Considering the formula we derived in Eq. $\ref{eqn:dist_split}$, a longer subsequence’s value is calculated by summing two constituent subsequences’ values. If you’re feeling particularly creative, there are many ways to choose the subsequences, but the two most obvious are to either append just one additional element at the beginning or the end of the list for each subsequence. Here I have [arbitrarily] chosen to build each subsequence from back to front.

What I want to do now is add the preceeding $z_i$ to the subsequence that follows it if it does not already include the first element. Pictorially, this means we start filling in the first off-diagonal by shifting the subsequence up a row and pulling in (adding) the value from the diagonal. For the first diagonal, this looks like Fig. 6.2.

Filling the matrix proceeds by shifting the upper-most off-diagonal upward and summing in the value from the row’s diagonal.

By induction, we continue this process until the entire upper triangular matrix has been filled with the information we seek. The sweep upward along the off-diagonals is animated in Fig. 6.3.

Animation which demonstrates the characteristic up-sweep of the chosen dependency chain. The arrows show which two elements were summed to produce each new answer. A different choice of how to split the work would result in a different pattern of arrows or even a different sweep direction along the matrix.

This process can be done in parallel for each of the $W$, $S$, and $Q$ functions/matrices defined in Eqs. $\ref{eqn:weights}–\ref{eqn:squares}$. Then the distance matrix can be computed (either by updating the corresponding element of $\mathcal{D}$ last in each loop iteration in a serial environment or as a post-condition in a multithreaded environment).

I asserted in the introduction that the motivation for using a dynamic programming approach to calculating costs could lead to an order $\mathcal{O}(N^2)$ algorithm.
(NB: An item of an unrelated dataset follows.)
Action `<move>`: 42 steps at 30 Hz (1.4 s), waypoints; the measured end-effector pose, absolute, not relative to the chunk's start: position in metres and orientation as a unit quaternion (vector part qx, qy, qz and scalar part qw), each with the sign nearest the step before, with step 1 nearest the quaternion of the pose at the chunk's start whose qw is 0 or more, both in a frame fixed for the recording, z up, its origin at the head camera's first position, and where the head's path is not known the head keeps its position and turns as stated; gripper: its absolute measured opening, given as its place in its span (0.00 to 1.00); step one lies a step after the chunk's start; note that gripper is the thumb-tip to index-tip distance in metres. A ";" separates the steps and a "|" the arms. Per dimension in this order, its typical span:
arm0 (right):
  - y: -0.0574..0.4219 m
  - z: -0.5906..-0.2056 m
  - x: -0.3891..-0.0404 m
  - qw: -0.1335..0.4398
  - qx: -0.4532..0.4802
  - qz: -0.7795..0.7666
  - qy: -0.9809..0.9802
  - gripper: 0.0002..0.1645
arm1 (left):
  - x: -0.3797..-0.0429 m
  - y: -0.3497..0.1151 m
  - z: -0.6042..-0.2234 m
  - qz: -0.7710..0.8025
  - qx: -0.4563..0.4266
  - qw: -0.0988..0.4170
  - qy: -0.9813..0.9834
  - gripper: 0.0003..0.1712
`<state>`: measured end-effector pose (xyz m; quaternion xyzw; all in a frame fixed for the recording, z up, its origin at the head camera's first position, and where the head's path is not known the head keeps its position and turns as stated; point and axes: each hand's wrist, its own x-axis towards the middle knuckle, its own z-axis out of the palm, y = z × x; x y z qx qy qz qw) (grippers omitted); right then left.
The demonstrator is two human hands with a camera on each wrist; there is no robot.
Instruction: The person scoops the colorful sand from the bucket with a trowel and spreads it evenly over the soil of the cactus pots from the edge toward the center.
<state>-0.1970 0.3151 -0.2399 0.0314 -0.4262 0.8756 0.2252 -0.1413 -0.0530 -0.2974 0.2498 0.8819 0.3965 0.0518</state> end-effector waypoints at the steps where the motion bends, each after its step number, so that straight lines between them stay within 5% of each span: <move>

It should be clear from this diagram that this is true. (Remember that constants have no effect in asymptotic notation, and since there are $\approx N^2/2$ elements being filled in each matrix with just 4 matrices to create—the three partial sums and the final distance matrix—we have pretty effectively demonstrated its expected performance just by drawing out the dependency graph.)